A little bit of this, a little bit of that. Can it all add up? Probably. (Getty Images)
Eating a wide variety of foods may please your palate — but new research has found it can be bad for your health.
A study from the University of Texas Health Science Center at Houston discovered that the more diversity a person has in their diet, the lower the quality of the foods they eat and the larger their waistline.
For the study, which was published in the journal PLOS One, researchers studied the diets of nearly 7,000 people and sought to determine whether there was any evidence to support the long-standing dietary recommendation that people should “eat everything in moderation.”
Instead, scientists discovered that those with the most diet diversity had a 120 percent higher waist circumference than those with little diet diversity.
(Researchers defined diet diversity by measuring the total number of different foods participants ate in a week, the similarity in calorie count among those foods, and the differences in nutritional benefit of those foods.)

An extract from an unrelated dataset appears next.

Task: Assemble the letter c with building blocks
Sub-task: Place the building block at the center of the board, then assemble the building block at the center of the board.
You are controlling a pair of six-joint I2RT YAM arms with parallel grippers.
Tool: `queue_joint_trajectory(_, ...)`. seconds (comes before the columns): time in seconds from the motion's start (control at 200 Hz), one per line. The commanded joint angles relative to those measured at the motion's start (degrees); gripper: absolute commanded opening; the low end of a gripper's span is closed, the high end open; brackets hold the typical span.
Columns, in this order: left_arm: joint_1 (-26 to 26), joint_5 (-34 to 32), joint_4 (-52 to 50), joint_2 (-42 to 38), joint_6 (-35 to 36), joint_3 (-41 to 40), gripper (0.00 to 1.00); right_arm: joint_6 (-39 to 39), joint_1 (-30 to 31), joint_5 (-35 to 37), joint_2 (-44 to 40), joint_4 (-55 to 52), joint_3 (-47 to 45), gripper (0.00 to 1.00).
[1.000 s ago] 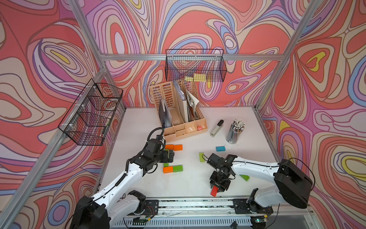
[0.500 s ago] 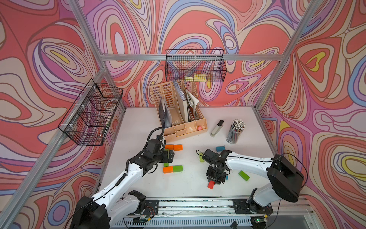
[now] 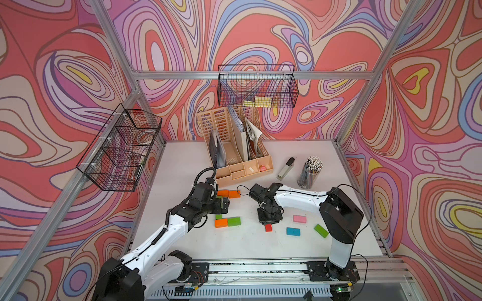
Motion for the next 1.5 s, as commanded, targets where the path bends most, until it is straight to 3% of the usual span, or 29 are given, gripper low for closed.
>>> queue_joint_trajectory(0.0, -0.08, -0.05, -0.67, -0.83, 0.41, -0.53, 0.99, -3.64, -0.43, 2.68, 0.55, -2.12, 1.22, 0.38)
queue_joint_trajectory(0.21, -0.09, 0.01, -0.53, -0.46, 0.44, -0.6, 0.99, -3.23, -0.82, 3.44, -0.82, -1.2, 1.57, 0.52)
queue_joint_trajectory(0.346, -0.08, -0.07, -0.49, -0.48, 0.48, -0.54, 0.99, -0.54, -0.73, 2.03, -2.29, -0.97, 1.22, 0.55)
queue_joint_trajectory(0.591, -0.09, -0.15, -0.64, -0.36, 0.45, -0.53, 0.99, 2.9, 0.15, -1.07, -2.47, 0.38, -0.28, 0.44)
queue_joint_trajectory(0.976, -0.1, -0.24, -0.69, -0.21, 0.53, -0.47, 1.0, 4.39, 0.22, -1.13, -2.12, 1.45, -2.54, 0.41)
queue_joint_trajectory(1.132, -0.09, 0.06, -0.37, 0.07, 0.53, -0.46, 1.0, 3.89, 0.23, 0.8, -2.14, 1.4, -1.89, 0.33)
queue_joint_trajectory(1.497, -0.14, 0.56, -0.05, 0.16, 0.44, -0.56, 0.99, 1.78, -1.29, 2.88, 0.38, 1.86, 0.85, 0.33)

“Our results challenge the notion that ‘eating everything in moderation’ leads to greater diet quality or better metabolic health,” lead study author Marcia C. de Oliveira Otto, PhD, assistant professor in the Department of Epidemiology, Human Genetics and Environmental Sciences at the University of Texas Health Science Center at Houston School of Public Health, tells Yahoo Health.
Otto’s study found that people who were eating a variety of foods were often eating more unhealthy foods such as processed meats, sweets, cookies, sugar-sweetened beverages, and ice cream.
Of course, eating a variety of foods can be good for you, New York City registered dietitian Jessica Cording tells Yahoo Health. But, when done improperly, it can have a negative impact on your waistline. “Having more options can lead to eating more of those options,” she says. “If you’re exposed to a wide range of foods that are not that great for you, it can lead to increased intake.”
However, she says, dietary diversity is important because it prevents food boredom and helps you get a wide variety of nutrients to meet your needs: “If we ate the same five foods all day, every day, we’d be at risk for deficiencies because we’d be missing out on what was in the foods not included in our diet.”
The Academy of Nutrition and Dietetics also recommends that people strive to have a varied diet. “It is the position of the American Dietetic Association that the best nutrition-based strategy for promoting optimal health and reducing the risk of chronic disease is to wisely choose a wide variety of nutrient-rich foods,” the organization says on its website.
Of course, there’s a right way to achieve food diversity in your diet and a wrong way. To do it properly, Cording recommends focusing on diversity among a variety of nutrient dense (verses calorie-dense) foods such as vegetables, fruit, lean proteins, beans, lentils, and whole grains.
“Including healthy fats like avocado, oils, and nuts in amounts that fit within our daily calorie needs is also important,” she says.
Otto echoes the recommendation. “Our findings showed that people with greater diet quality, i.e., higher intakes of healthy foods such as whole grains, vegetables, fruits, and nuts, and lower consumption of refined grains, meat, trans-fat and sodium had nearly 25 percent lower risk of developing diabetes after 10 years,” she says. “This suggests that eating a range of healthy foods may be more effective in promoting metabolic health than ‘eating everything in moderation.’”
Cording also recommends minimizing your of sugary treats and processed foods that offer lots of calories but few nutritional benefits, but says it’s OK to have a treat once in a while.